# Your goal
All records below should be repeated exactly, with the pictures left out.

# The data

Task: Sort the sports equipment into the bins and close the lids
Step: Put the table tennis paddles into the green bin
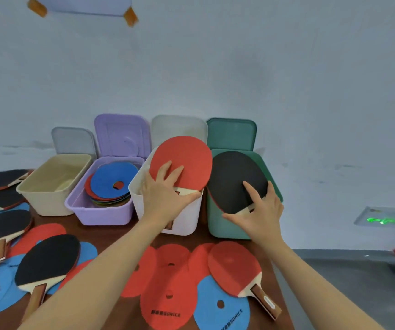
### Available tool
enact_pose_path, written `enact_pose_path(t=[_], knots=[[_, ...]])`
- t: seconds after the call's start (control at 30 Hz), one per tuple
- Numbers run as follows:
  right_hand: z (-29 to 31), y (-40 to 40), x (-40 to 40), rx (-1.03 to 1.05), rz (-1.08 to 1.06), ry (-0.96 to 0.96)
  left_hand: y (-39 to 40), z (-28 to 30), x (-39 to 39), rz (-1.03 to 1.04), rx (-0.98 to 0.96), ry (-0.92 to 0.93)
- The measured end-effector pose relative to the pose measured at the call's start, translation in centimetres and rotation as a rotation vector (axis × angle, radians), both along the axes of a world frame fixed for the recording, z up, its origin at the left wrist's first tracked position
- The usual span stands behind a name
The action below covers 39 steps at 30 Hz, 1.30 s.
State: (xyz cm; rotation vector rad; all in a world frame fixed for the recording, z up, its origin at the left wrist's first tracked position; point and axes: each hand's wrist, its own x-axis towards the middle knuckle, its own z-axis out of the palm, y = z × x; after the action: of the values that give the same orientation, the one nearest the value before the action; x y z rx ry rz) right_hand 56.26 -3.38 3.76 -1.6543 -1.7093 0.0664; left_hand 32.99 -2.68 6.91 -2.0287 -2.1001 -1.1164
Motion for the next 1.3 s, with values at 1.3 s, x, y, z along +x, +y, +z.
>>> enact_pose_path(t=[1.3], knots=[[-0.4, 24.6, 7.9, -0.122, 0.218, -0.058, 22.9, -1.9, 11.5, -0.182, -0.259, 0.107]])
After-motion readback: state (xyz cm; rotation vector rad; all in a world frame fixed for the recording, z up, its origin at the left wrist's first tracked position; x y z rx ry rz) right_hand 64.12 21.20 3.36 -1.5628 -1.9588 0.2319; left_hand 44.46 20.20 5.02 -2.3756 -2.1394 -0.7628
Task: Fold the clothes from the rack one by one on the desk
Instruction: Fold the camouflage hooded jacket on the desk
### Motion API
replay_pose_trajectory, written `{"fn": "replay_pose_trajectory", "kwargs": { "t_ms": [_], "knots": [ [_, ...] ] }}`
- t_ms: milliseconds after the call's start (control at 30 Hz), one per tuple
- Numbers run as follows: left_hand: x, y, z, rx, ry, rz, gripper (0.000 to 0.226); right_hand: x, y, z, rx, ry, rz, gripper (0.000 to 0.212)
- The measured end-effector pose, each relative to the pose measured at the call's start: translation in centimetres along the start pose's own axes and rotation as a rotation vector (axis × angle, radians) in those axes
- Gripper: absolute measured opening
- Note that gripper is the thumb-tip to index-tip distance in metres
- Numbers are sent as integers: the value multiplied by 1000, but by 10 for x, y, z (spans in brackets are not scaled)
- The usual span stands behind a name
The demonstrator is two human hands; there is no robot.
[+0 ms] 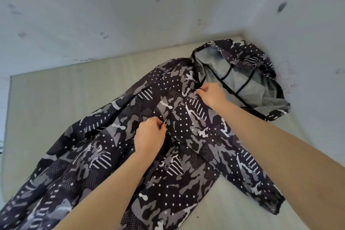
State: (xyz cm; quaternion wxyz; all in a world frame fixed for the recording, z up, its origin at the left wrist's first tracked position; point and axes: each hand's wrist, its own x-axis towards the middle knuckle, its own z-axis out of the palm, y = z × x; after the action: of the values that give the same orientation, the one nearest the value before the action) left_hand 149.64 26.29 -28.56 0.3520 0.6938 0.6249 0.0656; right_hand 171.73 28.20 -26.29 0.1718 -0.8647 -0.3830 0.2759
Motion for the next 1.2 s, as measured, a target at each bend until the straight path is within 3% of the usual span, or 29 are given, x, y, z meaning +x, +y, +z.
{"fn": "replay_pose_trajectory", "kwargs": {
  "t_ms": [167,267,400,467,600,733,833,933,1133,1200],
  "knots": [
    [-6,1,5,172,127,154,24,3,10,-2,86,-94,-11,26],
    [-19,6,18,215,212,515,36,-7,21,-16,156,-109,-26,29],
    [-56,24,51,314,109,953,34,-39,54,-47,51,25,-140,24],
    [-72,27,68,349,15,965,34,-51,71,-56,-11,75,-171,21],
    [-97,33,93,548,-147,804,63,-83,111,-77,-17,156,-179,13],
    [-111,38,110,664,-172,720,73,-110,150,-86,-73,134,-145,11],
    [-118,44,119,694,-97,737,65,-122,173,-86,-131,-16,-22,21],
    [-120,45,129,669,-7,860,52,-130,188,-84,-194,-161,61,30],
    [-128,54,138,545,59,990,20,-138,191,-89,-81,-180,114,25],
    [-132,58,136,518,74,979,13,-142,183,-94,46,-221,109,34]
  ]
}}
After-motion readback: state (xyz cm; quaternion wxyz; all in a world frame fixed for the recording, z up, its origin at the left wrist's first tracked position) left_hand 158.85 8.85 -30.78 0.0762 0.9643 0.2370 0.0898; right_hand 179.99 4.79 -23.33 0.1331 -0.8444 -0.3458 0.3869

# Output
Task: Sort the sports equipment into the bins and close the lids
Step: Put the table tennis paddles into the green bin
### Available tool
enact_pose_path, written `enact_pose_path(t=[_], knots=[[_, ...]])`
- t: seconds after the call's start (control at 30 Hz), one per tuple
- Numbers run as follows:
  right_hand: z (-29 to 31), y (-40 to 40), x (-40 to 40), rx (-1.03 to 1.05), rz (-1.08 to 1.06), ry (-0.96 to 0.96)
  left_hand: y (-39 to 40), z (-28 to 30), x (-39 to 39), rz (-1.03 to 1.04), rx (-0.98 to 0.96), ry (-0.92 to 0.93)
- The measured end-effector pose relative to the pose measured at the call's start, translation in centimetres and rotation as a rotation vector (axis × angle, radians), both along the axes of a world frame fixed for the recording, z up, its origin at the left wrist's first tracked position
- The usual span stands behind a name
The action below covers 39 steps at 30 Hz, 1.30 s.
State: (xyz cm; rotation vector rad; all in a world frame fixed for the recording, z up, its origin at the left wrist's first tracked position; point and axes: each hand's wrist, its own x-axis towards the middle knuckle, its own z-axis out of the palm, y = z × x; after the action: of the values that give the same orientation, the one nearest the value before the action; x y z rx ry rz) right_hand 56.26 -3.38 3.76 -1.6543 -1.7093 0.0664; left_hand 32.99 -2.68 6.91 -2.0287 -2.1001 -1.1164
Motion for the next 1.3 s, with values at 1.3 s, x, y, z along +x, +y, +z.
>>> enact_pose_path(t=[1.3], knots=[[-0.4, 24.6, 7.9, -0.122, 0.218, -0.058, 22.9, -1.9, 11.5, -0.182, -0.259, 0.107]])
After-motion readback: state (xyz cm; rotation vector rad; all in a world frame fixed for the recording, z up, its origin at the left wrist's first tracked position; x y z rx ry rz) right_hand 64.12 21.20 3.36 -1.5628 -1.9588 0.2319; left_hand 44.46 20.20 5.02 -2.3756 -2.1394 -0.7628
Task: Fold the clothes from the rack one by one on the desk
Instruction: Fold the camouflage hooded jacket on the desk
### Motion API
replay_pose_trajectory, written `{"fn": "replay_pose_trajectory", "kwargs": { "t_ms": [_], "knots": [ [_, ...] ] }}`
- t_ms: milliseconds after the call's start (control at 30 Hz), one per tuple
- Numbers run as follows: left_hand: x, y, z, rx, ry, rz, gripper (0.000 to 0.226); right_hand: x, y, z, rx, ry, rz, gripper (0.000 to 0.212)
- The measured end-effector pose, each relative to the pose measured at the call's start: translation in centimetres along the start pose's own axes and rotation as a rotation vector (axis × angle, radians) in those axes
- Gripper: absolute measured opening
- Note that gripper is the thumb-tip to index-tip distance in metres
- Numbers are sent as integers: the value multiplied by 1000, but by 10 for x, y, z (spans in brackets are not scaled)
- The usual span stands behind a name
The demonstrator is two human hands; there is no robot.
[+0 ms] 
State: (xyz cm; quaternion wxyz; all in a world frame fixed for the recording, z up, its origin at the left wrist's first tracked position; point and axes: each hand's wrist, its own x-axis towards the middle knuckle, its own z-axis out of the palm, y = z × x; after the action: of the values that give the same orientation, the one nearest the value before the action) left_hand 149.64 26.29 -28.56 0.3520 0.6938 0.6249 0.0656; right_hand 171.73 28.20 -26.29 0.1718 -0.8647 -0.3830 0.2759
Motion for the next 1.2 s, as measured, a target at each bend until the straight path is within 3% of the usual span, or 29 are given, x, y, z meaning +x, +y, +z.
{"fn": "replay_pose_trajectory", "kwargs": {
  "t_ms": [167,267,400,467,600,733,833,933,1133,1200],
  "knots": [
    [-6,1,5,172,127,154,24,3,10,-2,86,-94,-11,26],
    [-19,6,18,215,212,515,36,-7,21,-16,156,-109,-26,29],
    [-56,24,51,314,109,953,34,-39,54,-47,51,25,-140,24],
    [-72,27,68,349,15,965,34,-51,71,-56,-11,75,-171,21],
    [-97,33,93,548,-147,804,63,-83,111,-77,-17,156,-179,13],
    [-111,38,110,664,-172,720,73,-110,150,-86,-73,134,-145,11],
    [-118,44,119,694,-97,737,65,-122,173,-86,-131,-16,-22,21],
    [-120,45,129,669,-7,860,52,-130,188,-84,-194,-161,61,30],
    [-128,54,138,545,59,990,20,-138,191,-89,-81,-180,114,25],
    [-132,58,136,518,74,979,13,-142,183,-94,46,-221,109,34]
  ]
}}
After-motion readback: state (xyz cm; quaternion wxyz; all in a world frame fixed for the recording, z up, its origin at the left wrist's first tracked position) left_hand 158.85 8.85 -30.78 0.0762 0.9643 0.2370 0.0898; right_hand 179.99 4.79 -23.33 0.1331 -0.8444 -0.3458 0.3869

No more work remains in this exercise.